- **Try it**: From the first line to the last, give the listing again exactly.

- **Source material**:
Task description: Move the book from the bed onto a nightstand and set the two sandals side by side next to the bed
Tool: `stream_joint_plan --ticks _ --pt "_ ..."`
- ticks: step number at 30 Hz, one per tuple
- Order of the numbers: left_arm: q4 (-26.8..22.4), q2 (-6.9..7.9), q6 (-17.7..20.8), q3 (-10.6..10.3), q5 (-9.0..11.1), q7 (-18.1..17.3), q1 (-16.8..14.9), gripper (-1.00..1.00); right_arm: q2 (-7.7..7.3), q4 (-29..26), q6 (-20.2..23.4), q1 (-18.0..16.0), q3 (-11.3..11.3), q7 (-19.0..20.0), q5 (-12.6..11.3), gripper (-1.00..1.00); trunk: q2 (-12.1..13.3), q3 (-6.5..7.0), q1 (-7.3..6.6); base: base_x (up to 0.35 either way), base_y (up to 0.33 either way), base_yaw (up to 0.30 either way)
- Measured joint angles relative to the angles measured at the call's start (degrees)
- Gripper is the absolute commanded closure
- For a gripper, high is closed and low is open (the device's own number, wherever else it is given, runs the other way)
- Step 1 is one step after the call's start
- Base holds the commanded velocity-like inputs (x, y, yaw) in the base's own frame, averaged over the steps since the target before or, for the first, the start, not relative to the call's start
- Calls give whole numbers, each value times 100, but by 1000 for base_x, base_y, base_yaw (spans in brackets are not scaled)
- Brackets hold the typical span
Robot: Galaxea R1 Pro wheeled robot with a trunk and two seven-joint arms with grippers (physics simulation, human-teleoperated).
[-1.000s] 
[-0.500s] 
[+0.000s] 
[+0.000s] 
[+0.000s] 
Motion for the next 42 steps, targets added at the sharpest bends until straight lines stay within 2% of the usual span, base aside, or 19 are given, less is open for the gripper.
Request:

- **Output for this exercise**:
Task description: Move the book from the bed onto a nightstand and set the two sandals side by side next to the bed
Tool: `stream_joint_plan --ticks _ --pt "_ ..."`
- ticks: step number at 30 Hz, one per tuple
- Order of the numbers: left_arm: q4 (-26.8..22.4), q2 (-6.9..7.9), q6 (-17.7..20.8), q3 (-10.6..10.3), q5 (-9.0..11.1), q7 (-18.1..17.3), q1 (-16.8..14.9), gripper (-1.00..1.00); right_arm: q2 (-7.7..7.3), q4 (-29..26), q6 (-20.2..23.4), q1 (-18.0..16.0), q3 (-11.3..11.3), q7 (-19.0..20.0), q5 (-12.6..11.3), gripper (-1.00..1.00); trunk: q2 (-12.1..13.3), q3 (-6.5..7.0), q1 (-7.3..6.6); base: base_x (up to 0.35 either way), base_y (up to 0.33 either way), base_yaw (up to 0.30 either way)
- Measured joint angles relative to the angles measured at the call's start (degrees)
- Gripper is the absolute commanded closure
- For a gripper, high is closed and low is open (the device's own number, wherever else it is given, runs the other way)
- Step 1 is one step after the call's start
- Base holds the commanded velocity-like inputs (x, y, yaw) in the base's own frame, averaged over the steps since the target before or, for the first, the start, not relative to the call's start
- Calls give whole numbers, each value times 100, but by 1000 for base_x, base_y, base_yaw (spans in brackets are not scaled)
- Brackets hold the typical span
Robot: Galaxea R1 Pro wheeled robot with a trunk and two seven-joint arms with grippers (physics simulation, human-teleoperated).
[-1.000s] 
[-0.500s] 
[+0.000s] 
[+0.000s] 
[+0.000s] 
Motion for the next 42 steps, targets added at the sharpest bends until straight lines stay within 2% of the usual span, base aside, or 19 are given, less is open for the gripper.
Request:

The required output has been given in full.